WHAT YOU WILL DO :: Repeat the data verbatim, images excluded.

DATA EXCERPT ::
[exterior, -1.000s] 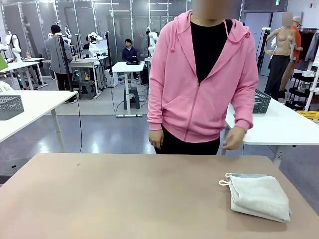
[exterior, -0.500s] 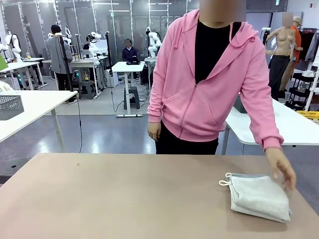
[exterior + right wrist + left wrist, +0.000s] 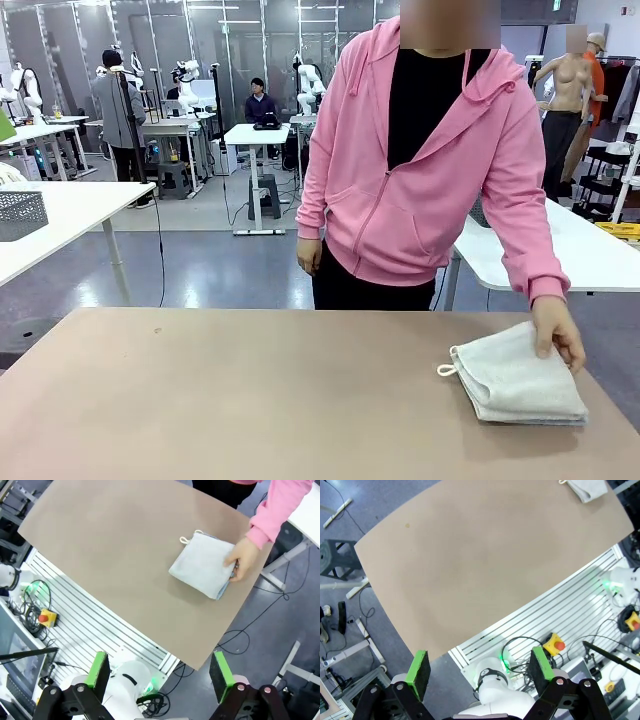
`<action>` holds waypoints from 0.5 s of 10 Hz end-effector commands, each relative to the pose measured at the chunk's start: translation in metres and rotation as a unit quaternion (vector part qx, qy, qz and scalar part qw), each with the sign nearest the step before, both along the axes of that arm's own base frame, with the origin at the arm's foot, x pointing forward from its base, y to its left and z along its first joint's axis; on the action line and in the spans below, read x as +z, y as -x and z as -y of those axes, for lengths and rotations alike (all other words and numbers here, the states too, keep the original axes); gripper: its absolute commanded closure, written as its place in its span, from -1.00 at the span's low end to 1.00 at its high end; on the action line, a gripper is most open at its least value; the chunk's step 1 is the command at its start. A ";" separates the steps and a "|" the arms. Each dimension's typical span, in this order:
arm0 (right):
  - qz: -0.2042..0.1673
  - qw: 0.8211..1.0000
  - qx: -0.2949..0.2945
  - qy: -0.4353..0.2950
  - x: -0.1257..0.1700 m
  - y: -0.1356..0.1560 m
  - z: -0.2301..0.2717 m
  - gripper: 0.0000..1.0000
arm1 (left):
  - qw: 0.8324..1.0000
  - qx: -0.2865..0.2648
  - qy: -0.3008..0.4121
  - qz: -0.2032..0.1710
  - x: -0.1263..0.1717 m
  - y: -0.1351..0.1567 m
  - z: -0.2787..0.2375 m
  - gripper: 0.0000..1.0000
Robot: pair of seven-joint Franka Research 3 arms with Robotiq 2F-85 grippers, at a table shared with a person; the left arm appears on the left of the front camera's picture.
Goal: Fold the towels and place them in the basket.
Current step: Stack the folded Towel with hook on the right side of the table.
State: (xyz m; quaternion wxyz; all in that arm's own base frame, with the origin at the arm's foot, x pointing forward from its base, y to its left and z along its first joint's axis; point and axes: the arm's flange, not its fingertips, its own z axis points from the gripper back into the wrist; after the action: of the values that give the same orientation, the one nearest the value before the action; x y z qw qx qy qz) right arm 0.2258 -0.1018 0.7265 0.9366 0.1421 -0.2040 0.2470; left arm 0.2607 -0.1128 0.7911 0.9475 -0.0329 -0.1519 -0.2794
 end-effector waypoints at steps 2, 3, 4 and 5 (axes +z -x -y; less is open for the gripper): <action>-0.009 1.000 -0.002 0.001 0.004 -0.001 0.001 -1.00 | 1.000 -0.009 -0.002 0.002 0.000 0.001 -0.001 -1.00; -0.009 1.000 -0.002 0.001 0.004 -0.001 0.001 -1.00 | 1.000 -0.009 -0.002 0.002 0.000 0.001 -0.001 -1.00; -0.009 1.000 -0.002 0.001 0.004 -0.001 0.001 -1.00 | 1.000 -0.009 -0.002 0.002 0.000 0.001 -0.001 -1.00; -0.009 1.000 -0.002 0.001 0.004 -0.001 0.001 -1.00 | 1.000 -0.009 -0.002 0.002 0.000 0.001 -0.001 -1.00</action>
State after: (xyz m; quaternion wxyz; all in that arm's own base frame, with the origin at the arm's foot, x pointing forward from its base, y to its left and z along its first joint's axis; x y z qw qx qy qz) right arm 0.2257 -0.1015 0.7275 0.9362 0.1420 -0.2044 0.2480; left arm 0.2607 -0.1128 0.7911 0.9475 -0.0329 -0.1519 -0.2794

ANSWER SPACE ::
[exterior, -1.000s] 
[exterior, -0.500s] 
[exterior + right wrist + left wrist, +0.000s] 
`<action>` holds waypoints from 0.5 s of 10 Hz end-effector commands, each relative to the pose measured at the chunk's start: translation in metres and rotation as a unit quaternion (vector part qx, qy, qz and scalar part qw), each with the sign nearest the step before, both along the axes of that arm's own base frame, with the origin at the arm's foot, x pointing forward from its base, y to its left and z along its first joint's axis; on the action line and in the spans below, read x as +z, y as -x and z as -y of those axes, for lengths and rotations alike (all other words and numbers here, the states too, keep the original axes); gripper: its absolute commanded closure, written as its place in its span, from -1.00 at the span's low end to 1.00 at its high end; on the action line, a gripper is most open at its least value; the chunk's step 1 is the command at its start. A ";" separates the steps and a "|" the arms. Each dimension's typical span, in this order:
arm0 (right):
  - qz: -0.2042..0.1673
  - qw: 0.8211..1.0000
  - qx: -0.2949..0.2945
  - qy: -0.4353..0.2950
  - x: -0.1257..0.1700 m
  - y: -0.1356..0.1560 m
  - z: -0.2301..0.2717 m
  - gripper: 0.0000..1.0000
arm1 (left):
  - qw: 0.8324..1.0000
  - qx: -0.2865..0.2648
  - qy: -0.3008..0.4121
  - qz: -0.2032..0.1710
  - x: -0.1263..0.1717 m
  - y: -0.1351..0.1567 m
  - z: -0.2787..0.2375 m
  - gripper: 0.0000..1.0000
Robot: pair of seven-joint Franka Research 3 arms with Robotiq 2F-85 grippers, at a table shared with a person; the left arm appears on the left of the front camera's picture.
Goal: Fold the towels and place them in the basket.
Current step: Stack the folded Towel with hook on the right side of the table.
State: (xyz m; quaternion wxyz; all in that arm's own base frame, with the origin at the arm's foot, x pointing forward from its base, y to its left and z along its first joint's axis; point and axes: the arm's flange, not its fingertips, its own z axis points from the gripper back into the wrist; after the action: of the values that give the same orientation, the one nearest the value before the action; x y z qw qx qy qz) right arm 0.2258 -0.1018 0.7265 0.9366 0.1421 -0.2040 0.2470; left arm 0.2607 -0.1128 0.7911 0.9475 -0.0329 -0.1519 -0.2794
 end-effector waypoints at steps 2, 3, 4 and 5 (axes +z -x -y; less is open for the gripper): <action>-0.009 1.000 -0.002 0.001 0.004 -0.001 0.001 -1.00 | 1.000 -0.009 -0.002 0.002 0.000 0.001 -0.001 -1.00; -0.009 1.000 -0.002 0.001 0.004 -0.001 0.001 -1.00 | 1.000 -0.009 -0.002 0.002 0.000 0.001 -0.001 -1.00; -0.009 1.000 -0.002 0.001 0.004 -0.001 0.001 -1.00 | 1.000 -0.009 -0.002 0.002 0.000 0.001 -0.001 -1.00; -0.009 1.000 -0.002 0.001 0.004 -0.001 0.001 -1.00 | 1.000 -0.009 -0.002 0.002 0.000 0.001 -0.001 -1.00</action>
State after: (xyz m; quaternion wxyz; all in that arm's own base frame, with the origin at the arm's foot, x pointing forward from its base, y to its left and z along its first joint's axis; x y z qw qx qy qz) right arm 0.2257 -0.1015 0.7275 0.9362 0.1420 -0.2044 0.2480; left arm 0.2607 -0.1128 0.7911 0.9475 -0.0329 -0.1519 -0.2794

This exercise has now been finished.